DIRECTIONS FOR THIS TASK: The whole of the data must be transcribed exactly.

DATASET CONTENT:
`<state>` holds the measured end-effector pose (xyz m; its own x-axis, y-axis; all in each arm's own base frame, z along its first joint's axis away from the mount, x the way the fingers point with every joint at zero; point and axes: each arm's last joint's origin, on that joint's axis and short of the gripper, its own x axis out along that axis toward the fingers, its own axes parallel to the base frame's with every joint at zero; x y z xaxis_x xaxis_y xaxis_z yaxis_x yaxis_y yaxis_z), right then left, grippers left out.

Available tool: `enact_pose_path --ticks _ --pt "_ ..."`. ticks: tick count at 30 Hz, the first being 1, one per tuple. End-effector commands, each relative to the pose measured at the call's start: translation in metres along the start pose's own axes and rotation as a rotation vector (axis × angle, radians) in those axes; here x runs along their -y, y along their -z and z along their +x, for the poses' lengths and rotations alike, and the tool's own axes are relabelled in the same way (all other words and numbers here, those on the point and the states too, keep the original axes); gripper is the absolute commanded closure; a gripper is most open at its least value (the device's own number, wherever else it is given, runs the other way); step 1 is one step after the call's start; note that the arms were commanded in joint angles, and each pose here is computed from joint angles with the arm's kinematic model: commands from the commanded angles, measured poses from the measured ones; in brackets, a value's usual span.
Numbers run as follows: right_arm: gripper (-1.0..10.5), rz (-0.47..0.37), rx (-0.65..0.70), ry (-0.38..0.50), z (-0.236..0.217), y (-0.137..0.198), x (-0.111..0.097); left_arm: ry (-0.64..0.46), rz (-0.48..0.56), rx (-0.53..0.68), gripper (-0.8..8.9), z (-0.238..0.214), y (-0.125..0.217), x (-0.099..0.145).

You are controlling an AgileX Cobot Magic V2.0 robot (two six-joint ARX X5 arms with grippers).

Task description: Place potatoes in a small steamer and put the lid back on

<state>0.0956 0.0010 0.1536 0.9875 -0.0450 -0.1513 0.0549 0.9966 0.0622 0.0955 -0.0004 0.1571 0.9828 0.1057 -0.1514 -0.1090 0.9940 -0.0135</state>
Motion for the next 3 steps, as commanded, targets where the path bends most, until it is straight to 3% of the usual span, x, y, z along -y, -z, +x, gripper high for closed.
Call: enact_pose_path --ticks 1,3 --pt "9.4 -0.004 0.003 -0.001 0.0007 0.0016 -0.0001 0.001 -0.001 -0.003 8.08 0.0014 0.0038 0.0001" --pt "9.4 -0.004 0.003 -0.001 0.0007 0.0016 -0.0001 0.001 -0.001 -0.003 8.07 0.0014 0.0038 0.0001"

SOLVED PROBLEM:
`<state>` holds the measured end-effector pose (xyz m; its own x-axis, y-axis; all in each arm's own base frame, z along its first joint's axis away from the mount, x the way the fingers point with every joint at zero; point and axes: each arm's last joint's origin, on that joint's axis and short of the gripper, its own x axis out along that axis toward the fingers, its own axes parallel to the base frame's with every joint at zero; x y z xaxis_x xaxis_y xaxis_z yaxis_x yaxis_y yaxis_z), right then left, grippers left out.

Available tool: `enact_pose_path --ticks _ --pt "_ ..."`. ticks: tick count at 30 Hz, the first being 1, one per tuple. End-effector commands, each relative to the pose measured at the call's start: translation in metres along the start pose's own axes and rotation as a rotation vector (axis × angle, radians) in those axes; here x runs along their -y, y along their -z and z along their +x, for the poses' lengths and rotations alike, and the tool's own axes are relabelled in the same way (all other words and numbers here, those on the point and the states too, keep the original axes); gripper is the absolute commanded closure; a gripper is most open at its least value (the device's own number, wherever else it is given, runs the other way); step 1 is one step after the call's start; note that the arms were commanded in joint angles, and each pose here is computed from joint angles with the arm's kinematic model: commands from the commanded angles, measured poses from the measured ones; in brackets, a value's usual span.
Numbers run as follows: right_arm: gripper (-1.0..10.5), rz (-0.47..0.37), rx (-0.65..0.70), ry (-0.38..0.50), z (-0.236..0.217), y (-0.137..0.198), x (-0.111..0.097); left_arm: ry (-0.64..0.46), rz (-0.48..0.56), rx (-0.53..0.68), gripper (-0.8..8.9), z (-0.238..0.214), y (-0.125..0.217), x (-0.099..0.145).

You are controlling an AgileX Cobot Magic V2.0 robot (two six-joint ARX X5 arms with grippers).

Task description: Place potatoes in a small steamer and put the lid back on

<state>0.0956 0.0010 0.1536 0.9875 -0.0450 -0.1513 0.0549 0.9966 0.0622 0.0955 -0.0004 0.1571 0.9828 0.1057 -0.1514 -0.1090 0.9940 -0.0135</state>
Motion for the next 3 steps, as commanded, targets where the path bends most, until it is straight to 3% of the usual span, x, y, z along -y, -z, +x, gripper high for closed.
Call: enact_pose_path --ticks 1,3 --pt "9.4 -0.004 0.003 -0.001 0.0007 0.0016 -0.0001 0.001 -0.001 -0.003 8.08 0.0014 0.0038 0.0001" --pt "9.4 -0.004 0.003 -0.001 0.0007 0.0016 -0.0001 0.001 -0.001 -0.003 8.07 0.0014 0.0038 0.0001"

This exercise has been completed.